• INFORMATION PROVIDED
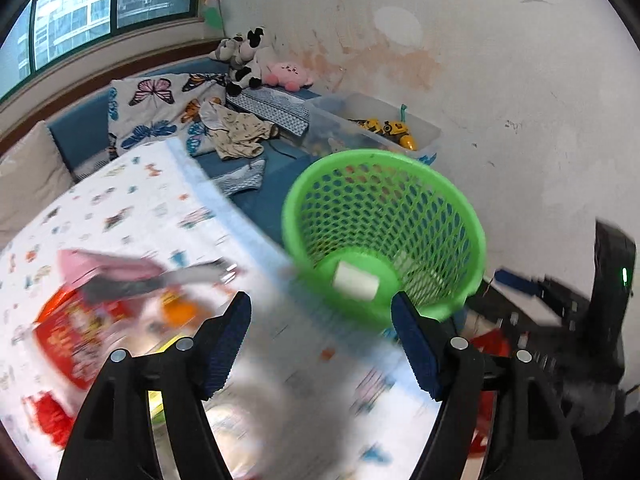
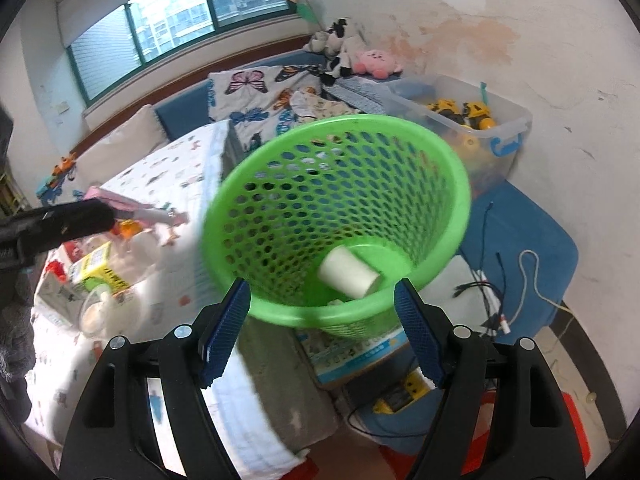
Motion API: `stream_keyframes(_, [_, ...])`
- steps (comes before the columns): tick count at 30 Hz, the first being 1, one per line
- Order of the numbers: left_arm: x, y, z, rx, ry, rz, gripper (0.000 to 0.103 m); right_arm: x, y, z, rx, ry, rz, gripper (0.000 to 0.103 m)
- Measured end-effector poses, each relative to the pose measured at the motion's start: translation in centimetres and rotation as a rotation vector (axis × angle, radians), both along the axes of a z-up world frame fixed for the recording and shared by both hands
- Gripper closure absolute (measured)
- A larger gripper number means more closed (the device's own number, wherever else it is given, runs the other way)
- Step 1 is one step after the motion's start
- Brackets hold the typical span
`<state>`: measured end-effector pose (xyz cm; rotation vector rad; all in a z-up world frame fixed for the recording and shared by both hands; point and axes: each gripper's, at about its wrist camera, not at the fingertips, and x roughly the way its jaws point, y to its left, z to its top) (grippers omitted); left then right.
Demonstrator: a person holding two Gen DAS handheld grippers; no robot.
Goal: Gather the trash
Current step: 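Grasp the white milk carton with the left gripper while the right gripper grasps the dessert cup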
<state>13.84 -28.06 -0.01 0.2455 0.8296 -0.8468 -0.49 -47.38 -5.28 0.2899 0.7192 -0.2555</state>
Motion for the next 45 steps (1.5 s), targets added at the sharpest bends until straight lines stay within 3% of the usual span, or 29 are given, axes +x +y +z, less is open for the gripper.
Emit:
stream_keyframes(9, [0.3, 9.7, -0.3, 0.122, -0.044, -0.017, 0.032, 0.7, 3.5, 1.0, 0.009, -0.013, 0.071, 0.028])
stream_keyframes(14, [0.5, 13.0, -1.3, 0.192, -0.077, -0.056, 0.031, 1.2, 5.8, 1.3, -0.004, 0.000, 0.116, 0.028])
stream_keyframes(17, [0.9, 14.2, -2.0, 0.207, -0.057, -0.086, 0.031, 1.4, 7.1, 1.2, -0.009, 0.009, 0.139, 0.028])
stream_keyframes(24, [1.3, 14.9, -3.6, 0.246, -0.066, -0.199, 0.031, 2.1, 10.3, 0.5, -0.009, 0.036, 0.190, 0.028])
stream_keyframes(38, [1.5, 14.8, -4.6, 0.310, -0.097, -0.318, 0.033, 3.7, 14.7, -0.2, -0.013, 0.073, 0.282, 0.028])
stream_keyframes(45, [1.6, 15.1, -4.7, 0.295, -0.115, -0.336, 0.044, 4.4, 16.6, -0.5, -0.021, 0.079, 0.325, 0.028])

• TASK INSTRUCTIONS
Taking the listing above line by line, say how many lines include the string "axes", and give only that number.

• RESPONSE AREA
3